▶ _Work instructions_
Repeat verbatim, and only, the lines of the data below, beginning at the line that contains "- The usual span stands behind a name" and stopping after the line that contains "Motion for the".

▶ _Stored data_
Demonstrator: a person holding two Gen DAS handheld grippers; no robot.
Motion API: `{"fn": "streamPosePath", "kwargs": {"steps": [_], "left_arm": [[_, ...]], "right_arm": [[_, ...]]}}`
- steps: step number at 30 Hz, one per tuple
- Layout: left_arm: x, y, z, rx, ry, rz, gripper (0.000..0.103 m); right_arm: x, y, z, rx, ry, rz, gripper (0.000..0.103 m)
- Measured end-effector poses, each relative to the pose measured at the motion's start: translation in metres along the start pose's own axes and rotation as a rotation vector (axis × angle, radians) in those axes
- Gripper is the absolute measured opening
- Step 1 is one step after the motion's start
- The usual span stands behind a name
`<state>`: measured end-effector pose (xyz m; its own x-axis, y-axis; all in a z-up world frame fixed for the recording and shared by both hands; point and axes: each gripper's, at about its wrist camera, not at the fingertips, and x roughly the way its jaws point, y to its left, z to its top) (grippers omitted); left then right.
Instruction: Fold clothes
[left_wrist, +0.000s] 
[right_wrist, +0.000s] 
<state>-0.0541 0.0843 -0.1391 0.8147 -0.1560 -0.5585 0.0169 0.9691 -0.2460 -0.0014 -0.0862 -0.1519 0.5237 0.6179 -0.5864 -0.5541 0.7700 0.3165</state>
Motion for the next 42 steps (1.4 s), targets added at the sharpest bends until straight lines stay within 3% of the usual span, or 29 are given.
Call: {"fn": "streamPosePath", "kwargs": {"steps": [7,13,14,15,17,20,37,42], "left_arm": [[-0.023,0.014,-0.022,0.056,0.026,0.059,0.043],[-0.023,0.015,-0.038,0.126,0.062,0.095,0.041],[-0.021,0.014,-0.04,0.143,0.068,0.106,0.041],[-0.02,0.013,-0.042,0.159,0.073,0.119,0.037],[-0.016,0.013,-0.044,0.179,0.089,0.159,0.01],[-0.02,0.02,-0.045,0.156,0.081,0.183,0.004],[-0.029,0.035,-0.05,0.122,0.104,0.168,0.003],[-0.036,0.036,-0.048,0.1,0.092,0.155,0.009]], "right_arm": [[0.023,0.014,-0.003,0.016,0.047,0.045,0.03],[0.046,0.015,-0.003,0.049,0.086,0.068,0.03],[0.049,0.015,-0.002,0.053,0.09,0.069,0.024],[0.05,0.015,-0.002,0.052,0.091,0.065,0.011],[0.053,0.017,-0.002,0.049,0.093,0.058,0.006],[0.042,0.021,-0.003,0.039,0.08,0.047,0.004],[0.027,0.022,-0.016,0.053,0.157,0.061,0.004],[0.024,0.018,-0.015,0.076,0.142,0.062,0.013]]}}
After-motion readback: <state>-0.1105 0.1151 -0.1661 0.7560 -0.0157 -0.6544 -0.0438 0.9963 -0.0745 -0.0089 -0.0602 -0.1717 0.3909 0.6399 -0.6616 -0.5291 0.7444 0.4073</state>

▶ _Solution_
- The usual span stands behind a name
`<state>`: measured end-effector pose (xyz m; its own x-axis, y-axis; all in a z-up world frame fixed for the recording and shared by both hands; point and axes: each gripper's, at about its wrist camera, not at the fingertips, and x roughly the way its jaws point, y to its left, z to its top) (grippers omitted); left then right.
Instruction: Fold clothes
[left_wrist, +0.000s] 
[right_wrist, +0.000s] 
<state>-0.0541 0.0843 -0.1391 0.8147 -0.1560 -0.5585 0.0169 0.9691 -0.2460 -0.0014 -0.0862 -0.1519 0.5237 0.6179 -0.5864 -0.5541 0.7700 0.3165</state>
Motion for the next 42 steps (1.4 s), targets added at the sharpest bends until straight lines stay within 3% of the usual span, or 29 are given.

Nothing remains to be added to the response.